Methods are disclosed for magnetically ranging and connecting a wellbore unto an opposing wellbore to create a continuous closed loop flow path from surface to downhole and back to surface again. The methods incorporate advanced directional drilling techniques, complex completion equipment as well as novel magnetic ranging systems which allow for the precise wellbore placement, zonal isolation and hydraulic communication required to recover geothermal energy by way of a circulated working fluid.

Description

BACKGROUND

Field of the Invention

The present disclosure relates to devices and methods for the installation of deep wellbores that form a loop subsurface and that connects two wellbores thereby creating a closed loop. The present disclosure discusses utilizing advanced directional drilling techniques along with complex completions downhole hardware and an implementation of novel magnetic ranging technology to create the closed loop subsurface architecture.

Background of the Invention

Geothermal wellbore drilling involves the installation of deep wellbores in wet and hot formations in the earth. Once accessed, these formations allow for the production of hot water and/or steam which is subsequentially used to produce electricity or district heating.

The traditional technique of geothermal energy harvesting requires that a formation of interest be both hot and contain movable water in order for the production technique be viable.
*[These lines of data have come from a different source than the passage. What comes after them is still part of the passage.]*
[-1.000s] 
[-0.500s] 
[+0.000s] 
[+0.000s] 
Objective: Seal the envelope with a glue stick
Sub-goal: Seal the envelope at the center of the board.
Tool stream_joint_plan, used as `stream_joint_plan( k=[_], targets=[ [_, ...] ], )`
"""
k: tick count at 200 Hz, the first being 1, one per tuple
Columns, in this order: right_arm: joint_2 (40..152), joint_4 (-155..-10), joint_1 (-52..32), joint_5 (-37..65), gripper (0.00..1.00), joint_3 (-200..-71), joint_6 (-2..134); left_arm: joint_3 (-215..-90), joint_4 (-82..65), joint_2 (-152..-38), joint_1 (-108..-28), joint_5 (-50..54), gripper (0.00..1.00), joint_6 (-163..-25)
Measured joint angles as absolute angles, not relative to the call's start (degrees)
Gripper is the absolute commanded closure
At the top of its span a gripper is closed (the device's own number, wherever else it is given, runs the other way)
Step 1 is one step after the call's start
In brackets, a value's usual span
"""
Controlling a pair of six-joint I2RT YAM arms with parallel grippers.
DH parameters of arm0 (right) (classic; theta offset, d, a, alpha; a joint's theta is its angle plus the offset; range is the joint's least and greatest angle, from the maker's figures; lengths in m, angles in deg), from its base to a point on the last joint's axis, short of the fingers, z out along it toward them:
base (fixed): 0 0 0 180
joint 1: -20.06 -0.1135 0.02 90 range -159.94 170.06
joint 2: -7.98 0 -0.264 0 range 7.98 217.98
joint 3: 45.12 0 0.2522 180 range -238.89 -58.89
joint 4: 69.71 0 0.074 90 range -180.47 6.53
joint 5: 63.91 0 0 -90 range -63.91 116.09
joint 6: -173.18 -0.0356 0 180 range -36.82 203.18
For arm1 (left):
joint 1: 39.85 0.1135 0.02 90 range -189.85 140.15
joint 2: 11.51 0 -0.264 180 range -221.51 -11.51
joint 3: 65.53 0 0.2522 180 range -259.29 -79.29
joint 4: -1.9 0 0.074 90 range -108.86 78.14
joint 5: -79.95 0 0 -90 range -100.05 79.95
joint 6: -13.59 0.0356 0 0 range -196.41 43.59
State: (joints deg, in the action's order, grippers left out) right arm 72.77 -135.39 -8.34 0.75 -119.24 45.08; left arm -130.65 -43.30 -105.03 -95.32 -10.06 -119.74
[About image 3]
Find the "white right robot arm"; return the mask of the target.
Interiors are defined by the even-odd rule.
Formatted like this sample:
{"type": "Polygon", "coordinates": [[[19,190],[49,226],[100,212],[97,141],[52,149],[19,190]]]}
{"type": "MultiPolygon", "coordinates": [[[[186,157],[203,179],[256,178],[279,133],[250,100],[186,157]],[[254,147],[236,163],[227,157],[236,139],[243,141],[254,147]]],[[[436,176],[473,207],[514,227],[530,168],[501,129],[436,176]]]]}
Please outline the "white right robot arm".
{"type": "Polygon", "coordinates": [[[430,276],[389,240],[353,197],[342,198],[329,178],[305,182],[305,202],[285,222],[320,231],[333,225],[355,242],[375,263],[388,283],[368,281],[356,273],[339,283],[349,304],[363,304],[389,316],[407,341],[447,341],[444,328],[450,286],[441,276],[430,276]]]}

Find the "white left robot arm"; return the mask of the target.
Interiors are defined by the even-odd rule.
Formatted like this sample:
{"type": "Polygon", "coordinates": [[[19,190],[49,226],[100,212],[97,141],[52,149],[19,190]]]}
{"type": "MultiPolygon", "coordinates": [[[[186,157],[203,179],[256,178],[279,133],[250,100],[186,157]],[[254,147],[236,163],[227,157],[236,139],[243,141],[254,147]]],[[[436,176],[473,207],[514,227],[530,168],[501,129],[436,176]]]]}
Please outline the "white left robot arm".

This requirement constrains the application to a select few geographical locations and associated formations which satisfy the aforementioned reservoir properties. This fact limits the application of geothermal drilling to geographical locations which match the required criteria so as to allow for the economically justifiable capital expenditure required to produce energy at a rate and cost that is market competitive.

To address the lack of scalability and ubiquitousness of traditional geothermal techniques, several closed loop geothermal solutions have been reduced to practice and deployed. These solutions include but are not limited to drilling 3D wellbores with both vertical and horizontal sections that intersect and subsequentially make up a closed loop system through which a working fluid can be circulated. These systems have the advantage of being “contained” or “closed” in that they can be installed in a hot formation that is dry. In these scenarios, the working fluid in the closed loop is heated as it is pumped through the loop. Once on surface, the heat can be stripped from the working fluid by suitable commercially viable heat exchanger units, and the cool fluid can be reinjected into the flow loop and delivered to hot formation on a subsequent round of circulation through the system.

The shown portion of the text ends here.